From Long’s perspective, digital versus film isn’t quite so black and white. “Digital has changed a lot,” he says. “It’s made things easier in a lot of ways. I’d be surprised if anyone said anything different, because availability is always an issue … the Digital Cinema Initiative allows it to get a digital print that needs to be somewhere the next day.” In many of Long’s programs — particularly international films, festivals, and complete retrospectives in which the only option for a particular film is digital — he will choose inclusion over omission.
“If we’re playing Stanley Kubrick’s films and 2001 is only available on a DCP but I’ve got everything else on 35, I’ll do the DCP, because it’s been produced as exhibition material,” Long says. “I wouldn’t want to limit the possibilities of what an audience can see because of my feelings about a particular file type or delivery medium or method.”
Pendleton agrees: Refusing to show a film on DCP when it’s not on 35, he feels, is “throwing out the baby with the bathwater.” Otherwise, he worries, “Pretty soon, people will forget about that film.”
Anastasio, the purist, feels somewhat differently: “As far as I’m concerned, we all have a fucking duty — these houses that have 35 left in their booths — we should be using them things as much as humanly possible.”
THE BEST YEARS OF OUR LIVES
Despite the uncertainties of shifting methods of projection and distribution, film culture is strong. Especially in Greater Boston, where attendance at festivals and midnight screenings is better than ever, even for films that are available on streaming services. In a recent example, the word of mouth success driving an interesting new film like Snowpiercer — which showed nationwide at independent cinemas including our own Brattle, Somerville, and Coolidge — proved that studios can’t bury a good movie out of fear it won’t find an audience.

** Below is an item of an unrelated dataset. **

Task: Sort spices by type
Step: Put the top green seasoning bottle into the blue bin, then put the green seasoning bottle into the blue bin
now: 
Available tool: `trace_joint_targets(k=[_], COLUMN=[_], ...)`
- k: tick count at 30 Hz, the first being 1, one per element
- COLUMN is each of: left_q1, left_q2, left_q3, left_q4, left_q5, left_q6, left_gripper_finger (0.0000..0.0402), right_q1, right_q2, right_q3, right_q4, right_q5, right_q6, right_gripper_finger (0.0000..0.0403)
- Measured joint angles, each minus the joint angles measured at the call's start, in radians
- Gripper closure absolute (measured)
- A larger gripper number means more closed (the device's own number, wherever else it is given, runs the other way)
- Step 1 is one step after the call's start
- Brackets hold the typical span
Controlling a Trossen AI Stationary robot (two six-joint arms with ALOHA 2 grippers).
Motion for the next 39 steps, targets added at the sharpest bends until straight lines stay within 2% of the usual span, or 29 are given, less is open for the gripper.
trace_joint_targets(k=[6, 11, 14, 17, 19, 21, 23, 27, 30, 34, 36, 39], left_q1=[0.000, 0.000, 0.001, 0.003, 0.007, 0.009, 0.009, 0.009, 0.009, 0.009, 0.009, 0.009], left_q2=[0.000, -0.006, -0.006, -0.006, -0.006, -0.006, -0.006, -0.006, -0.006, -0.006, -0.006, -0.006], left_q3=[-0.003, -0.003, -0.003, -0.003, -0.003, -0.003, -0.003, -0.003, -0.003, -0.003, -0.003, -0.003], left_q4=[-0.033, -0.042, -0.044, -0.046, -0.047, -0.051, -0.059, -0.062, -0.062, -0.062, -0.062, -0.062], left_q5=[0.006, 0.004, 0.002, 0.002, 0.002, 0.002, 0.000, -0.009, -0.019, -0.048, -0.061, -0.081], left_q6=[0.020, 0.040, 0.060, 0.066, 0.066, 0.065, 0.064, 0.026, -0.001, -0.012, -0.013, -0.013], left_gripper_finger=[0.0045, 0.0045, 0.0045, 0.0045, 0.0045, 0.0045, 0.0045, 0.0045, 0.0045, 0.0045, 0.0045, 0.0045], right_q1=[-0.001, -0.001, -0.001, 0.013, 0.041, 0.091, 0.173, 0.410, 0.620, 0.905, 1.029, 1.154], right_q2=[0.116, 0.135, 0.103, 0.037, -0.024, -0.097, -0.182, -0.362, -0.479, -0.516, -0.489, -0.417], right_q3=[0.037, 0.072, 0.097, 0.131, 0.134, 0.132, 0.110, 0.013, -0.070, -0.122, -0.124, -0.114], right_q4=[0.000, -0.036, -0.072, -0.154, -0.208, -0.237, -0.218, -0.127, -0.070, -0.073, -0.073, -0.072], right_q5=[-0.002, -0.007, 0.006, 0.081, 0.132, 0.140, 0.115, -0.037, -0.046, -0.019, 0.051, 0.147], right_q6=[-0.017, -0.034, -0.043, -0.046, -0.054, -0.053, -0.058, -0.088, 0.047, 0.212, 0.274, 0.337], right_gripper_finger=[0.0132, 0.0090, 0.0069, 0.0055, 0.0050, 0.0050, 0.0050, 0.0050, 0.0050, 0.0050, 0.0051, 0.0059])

To understand why this region has prevailed, and why our cities are a model of participation on the part of ostensible competitors, it’s best to see the characters in action. Watching Anastasio prepare to introduce They Live at the Coolidge, masked audience plant and all, demonstrates the most consistent strand connecting all the programmers behind film magic in Boston: Their job isn’t a dream only because they get to watch movies all day.
“It’s really about the audience,” says Long, “and making sure that they get what they expect from us.”